CHEMICAL ENGINEERING & TECHNOLOGY, cilt.30, sa.12, ss.1739-1743, 2007 (SCI-Expanded) identifier identifier

  • Yayın Türü: Makale / Tam Makale
  • Cilt numarası: 30 Sayı: 12
  • Basım Tarihi: 2007
  • Doi Numarası: 10.1002/ceat.200700285
  • Dergi Adı: CHEMICAL ENGINEERING & TECHNOLOGY
  • Derginin Tarandığı İndeksler: Science Citation Index Expanded (SCI-EXPANDED), Scopus
  • Sayfa Sayıları: ss.1739-1743
  • Sivas Cumhuriyet Üniversitesi Adresli: Evet

Özet

The effects of Li+, Na+, K+, Mg2+ and Zn2+ ions on the activity and enantioselectivity of Candida rugosa lipase (CRL) were investigated in a biphasic medium composed of phosphate buffer solution (containing a metal ion within a 50-500 mM concentration range) and isooctane. The hydrolytic activities of CRL towards p-nitrophenyl acetate were measured after incubation of the enzyme in the presence of metal ions for 24 h, and they were compared to that obtained after incubation in the absence of any metal ion. The CRL activity was stimulated by the chloride salts of Li+, K+ and Mg2+ for all concentrations considered and the highest enhancement was achieved by Li+ with a 1.24-1.75 fold increase observed. The effects of metal ions on the enantioselectivity of CRL were investigated by performing the hydrolysis of racemic Naproxen methyl ester in the same biphasic medium containing Li+, Na+, K+, Mg2+ and Zn2+ ions.
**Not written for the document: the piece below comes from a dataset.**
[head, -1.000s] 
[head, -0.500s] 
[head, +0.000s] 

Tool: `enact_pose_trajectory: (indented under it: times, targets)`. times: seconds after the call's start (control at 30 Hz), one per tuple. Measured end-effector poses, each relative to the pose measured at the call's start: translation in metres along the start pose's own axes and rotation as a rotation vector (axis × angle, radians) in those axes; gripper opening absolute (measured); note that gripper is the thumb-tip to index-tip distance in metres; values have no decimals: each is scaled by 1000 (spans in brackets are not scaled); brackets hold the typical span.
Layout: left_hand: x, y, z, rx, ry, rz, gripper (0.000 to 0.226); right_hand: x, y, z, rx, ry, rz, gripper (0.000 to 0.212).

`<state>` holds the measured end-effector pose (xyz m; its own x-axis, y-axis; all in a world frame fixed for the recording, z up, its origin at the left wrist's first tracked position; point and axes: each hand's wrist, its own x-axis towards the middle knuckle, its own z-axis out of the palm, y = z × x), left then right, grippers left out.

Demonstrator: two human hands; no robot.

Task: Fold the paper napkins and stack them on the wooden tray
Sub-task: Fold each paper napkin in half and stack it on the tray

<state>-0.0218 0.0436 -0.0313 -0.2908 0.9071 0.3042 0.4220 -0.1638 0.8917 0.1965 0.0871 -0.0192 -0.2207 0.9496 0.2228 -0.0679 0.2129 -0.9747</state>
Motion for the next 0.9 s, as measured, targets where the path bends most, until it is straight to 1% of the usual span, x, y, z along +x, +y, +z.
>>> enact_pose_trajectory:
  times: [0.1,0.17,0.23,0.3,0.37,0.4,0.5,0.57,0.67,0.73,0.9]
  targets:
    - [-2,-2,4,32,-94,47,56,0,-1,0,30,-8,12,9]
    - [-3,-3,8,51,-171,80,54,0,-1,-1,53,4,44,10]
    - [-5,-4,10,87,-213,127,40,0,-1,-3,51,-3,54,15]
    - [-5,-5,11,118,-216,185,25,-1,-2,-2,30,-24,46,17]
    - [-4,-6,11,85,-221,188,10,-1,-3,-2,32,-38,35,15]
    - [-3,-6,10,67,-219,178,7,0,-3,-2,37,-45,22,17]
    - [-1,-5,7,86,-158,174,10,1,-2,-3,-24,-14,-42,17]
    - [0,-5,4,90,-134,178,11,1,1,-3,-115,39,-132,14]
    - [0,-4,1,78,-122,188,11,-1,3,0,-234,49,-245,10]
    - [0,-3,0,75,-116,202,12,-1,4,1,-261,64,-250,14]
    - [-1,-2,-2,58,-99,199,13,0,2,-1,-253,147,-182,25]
The addition of metal ions increased the hydrolysis rate by ca. 1.31-1.45 fold relative to the control, whereas the enantiomeric excess of product increased slightly in the presence of the metal ions. The effect of Triton X-100 on the activity and enantioselectivity of the CRL was also investigated by employing 0.05, 0.1, 0.2, 0.3, 0.4, and 0.5 mM concentrations of it in phosphate buffer solution of the biphasic medium. High concentrations of Triton X-100 stimulated the enzyme activity up to 1.66 fold after 24 h incubation. Triton X-100 increased the hydrolysis rate almost independently of the concentration.